Department of Inorganic and Analytical Chemistry, University of Debrecen, Debrecen, Hungary.
Department of Organic Chemistry, University of Debrecen, Debrecen, Hungary.
Methods Mol Biol. 2022;2442:105-123. doi: 10.1007/978-1-0716-2055-7_6.
Their emerging nature as multifunctional effectors explains the large interest to monitor glycan binding to galectins and to define bound-state conformer(s) of their ligands in solution. Basically, NMR spectroscopy facilitates respective experiments. Towards developing new and even better approaches for these purposes, extending the range of exploitable isotopes beyond H, C, and N offers promising perspectives. Having therefore prepared selenodigalactoside and revealed its bioactivity as galectin ligand, monitoring of its binding by Se NMR spectroscopy at a practical level becomes possible by setting up a 2D H, Se CPMG-HSQBMC experiment including CPMG-INEPT long-range transfer. This first step into applying Se as sensor for galectin binding substantiates its potential for screening relative to inhibitory potencies in compound mixtures and for achieving sophisticated epitope mapping. The documented strategic combination of synthetic carbohydrate chemistry and NMR spectroscopy prompts to envision to work with isotopically pure Se-containing β-galactosides and to build on the gained experience with Se by adding F as second sensor in doubly labeled glycosides.

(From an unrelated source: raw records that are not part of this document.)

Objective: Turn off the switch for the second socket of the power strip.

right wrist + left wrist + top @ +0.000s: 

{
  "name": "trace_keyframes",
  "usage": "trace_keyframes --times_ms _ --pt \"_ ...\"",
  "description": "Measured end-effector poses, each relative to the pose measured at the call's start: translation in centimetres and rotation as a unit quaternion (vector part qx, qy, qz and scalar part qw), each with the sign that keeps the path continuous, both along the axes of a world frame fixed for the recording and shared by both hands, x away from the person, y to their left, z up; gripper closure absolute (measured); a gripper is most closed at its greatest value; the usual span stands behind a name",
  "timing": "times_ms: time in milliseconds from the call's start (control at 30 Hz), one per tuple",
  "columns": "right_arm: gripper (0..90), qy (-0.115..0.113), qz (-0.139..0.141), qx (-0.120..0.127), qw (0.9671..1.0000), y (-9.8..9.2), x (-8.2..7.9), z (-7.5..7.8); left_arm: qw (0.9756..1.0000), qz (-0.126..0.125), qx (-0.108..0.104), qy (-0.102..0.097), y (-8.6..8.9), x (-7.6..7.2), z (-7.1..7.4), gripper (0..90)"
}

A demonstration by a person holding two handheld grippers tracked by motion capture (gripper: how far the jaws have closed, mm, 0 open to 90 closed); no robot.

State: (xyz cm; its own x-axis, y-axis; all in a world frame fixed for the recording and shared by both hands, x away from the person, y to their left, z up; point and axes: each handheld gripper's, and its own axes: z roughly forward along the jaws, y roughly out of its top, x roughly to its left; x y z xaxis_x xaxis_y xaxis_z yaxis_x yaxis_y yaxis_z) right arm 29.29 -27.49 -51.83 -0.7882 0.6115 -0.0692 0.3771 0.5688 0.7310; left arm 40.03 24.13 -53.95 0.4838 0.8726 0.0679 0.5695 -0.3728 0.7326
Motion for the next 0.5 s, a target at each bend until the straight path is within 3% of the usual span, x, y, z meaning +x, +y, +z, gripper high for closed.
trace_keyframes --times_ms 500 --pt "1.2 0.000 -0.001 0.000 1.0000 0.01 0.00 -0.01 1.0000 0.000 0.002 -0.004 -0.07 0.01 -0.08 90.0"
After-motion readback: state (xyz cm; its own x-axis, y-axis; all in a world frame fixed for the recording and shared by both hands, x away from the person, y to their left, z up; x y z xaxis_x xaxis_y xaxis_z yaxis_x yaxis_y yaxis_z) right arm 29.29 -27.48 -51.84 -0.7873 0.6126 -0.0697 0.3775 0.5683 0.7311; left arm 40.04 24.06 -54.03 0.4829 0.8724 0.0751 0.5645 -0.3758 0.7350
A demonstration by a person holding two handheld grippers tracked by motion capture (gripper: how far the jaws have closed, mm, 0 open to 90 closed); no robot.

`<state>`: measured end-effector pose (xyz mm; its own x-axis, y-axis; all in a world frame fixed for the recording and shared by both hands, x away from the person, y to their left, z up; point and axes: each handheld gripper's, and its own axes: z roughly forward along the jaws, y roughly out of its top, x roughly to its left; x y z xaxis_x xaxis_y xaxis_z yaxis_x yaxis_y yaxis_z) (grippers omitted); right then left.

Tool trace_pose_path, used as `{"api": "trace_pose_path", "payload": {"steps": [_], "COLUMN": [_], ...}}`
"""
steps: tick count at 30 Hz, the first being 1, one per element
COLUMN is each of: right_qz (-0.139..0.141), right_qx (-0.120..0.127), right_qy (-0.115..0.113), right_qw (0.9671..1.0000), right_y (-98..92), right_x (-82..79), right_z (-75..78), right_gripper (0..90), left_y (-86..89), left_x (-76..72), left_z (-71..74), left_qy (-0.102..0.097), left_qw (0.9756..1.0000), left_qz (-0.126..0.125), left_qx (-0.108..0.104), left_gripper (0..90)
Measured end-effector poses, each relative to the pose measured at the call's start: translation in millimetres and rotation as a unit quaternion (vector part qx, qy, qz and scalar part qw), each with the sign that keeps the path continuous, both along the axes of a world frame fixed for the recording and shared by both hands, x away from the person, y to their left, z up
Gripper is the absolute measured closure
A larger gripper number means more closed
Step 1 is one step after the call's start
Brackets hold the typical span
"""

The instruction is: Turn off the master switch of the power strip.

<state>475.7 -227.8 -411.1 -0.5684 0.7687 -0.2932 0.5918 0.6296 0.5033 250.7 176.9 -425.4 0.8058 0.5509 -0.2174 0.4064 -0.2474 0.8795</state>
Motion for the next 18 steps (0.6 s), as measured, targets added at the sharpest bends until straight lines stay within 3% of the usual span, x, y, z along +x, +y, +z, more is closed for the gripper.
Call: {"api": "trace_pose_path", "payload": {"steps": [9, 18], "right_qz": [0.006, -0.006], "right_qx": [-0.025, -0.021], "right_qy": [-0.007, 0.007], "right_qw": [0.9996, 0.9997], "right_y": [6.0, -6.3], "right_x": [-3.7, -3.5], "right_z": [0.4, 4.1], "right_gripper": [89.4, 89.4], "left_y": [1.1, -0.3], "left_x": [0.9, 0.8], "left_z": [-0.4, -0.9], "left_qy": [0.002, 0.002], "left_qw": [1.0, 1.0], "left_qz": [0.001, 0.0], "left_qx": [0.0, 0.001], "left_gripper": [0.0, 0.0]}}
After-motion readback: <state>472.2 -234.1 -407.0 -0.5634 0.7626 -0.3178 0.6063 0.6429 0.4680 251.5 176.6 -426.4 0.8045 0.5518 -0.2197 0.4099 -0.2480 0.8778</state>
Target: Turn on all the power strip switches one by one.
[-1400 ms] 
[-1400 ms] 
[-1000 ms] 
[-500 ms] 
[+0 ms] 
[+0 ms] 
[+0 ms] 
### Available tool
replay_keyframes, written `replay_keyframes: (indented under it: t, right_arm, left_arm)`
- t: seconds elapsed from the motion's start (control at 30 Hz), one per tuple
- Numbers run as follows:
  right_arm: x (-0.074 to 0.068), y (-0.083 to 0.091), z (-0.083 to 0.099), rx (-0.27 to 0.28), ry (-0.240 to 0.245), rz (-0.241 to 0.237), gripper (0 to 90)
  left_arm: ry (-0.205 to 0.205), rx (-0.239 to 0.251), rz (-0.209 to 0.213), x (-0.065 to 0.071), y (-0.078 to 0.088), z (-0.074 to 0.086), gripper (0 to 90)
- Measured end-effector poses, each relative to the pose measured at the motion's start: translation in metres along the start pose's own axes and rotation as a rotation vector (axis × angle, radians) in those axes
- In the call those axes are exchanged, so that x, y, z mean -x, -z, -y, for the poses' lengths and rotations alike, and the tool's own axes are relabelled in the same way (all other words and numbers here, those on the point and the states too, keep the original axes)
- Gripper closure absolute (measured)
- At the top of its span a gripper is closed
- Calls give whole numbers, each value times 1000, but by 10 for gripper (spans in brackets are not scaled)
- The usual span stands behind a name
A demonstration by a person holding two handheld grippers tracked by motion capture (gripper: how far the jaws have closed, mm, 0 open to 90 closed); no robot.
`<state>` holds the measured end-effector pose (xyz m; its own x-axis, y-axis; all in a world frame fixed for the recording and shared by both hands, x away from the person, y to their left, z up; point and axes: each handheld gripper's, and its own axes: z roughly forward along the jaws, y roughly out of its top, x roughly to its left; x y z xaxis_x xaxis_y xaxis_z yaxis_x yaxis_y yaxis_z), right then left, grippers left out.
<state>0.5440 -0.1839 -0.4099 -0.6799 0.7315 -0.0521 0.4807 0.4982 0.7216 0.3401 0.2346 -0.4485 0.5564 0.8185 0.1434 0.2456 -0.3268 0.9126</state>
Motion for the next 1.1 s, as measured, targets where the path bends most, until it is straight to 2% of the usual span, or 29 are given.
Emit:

它们作为多功能效应物的新兴特性解释了人们对监测糖结合到半乳糖凝集素以及确定其配体在溶液中的结合态构象的浓厚兴趣。基本上,NMR 光谱学有助于进行相应的实验。为了开发用于这些目的的新方法甚至更好的方法,将可利用的同位素范围扩展到 H、C 和 N 之外,提供了有希望的前景。因此,我们制备了硒半乳糖苷并揭示了它作为半乳糖凝集素配体的生物活性,通过建立包括 CPMG-INEPT 长程转移的 2D H、Se CPMG-HSQBMC 实验,可以在实际水平上通过 Se NMR 光谱监测其结合。这是首次将 Se 用作半乳糖结合传感器的应用,证明了它在化合物混合物中相对于抑制效力进行筛选以及实现复杂表位作图的潜力。已记录的合成碳水化合物化学和 NMR 光谱学的战略组合促使我们考虑使用同位素纯含硒β-半乳糖苷,并在获得的 Se 经验的基础上,通过在双标记糖苷中添加 F 作为第二个传感器来构建。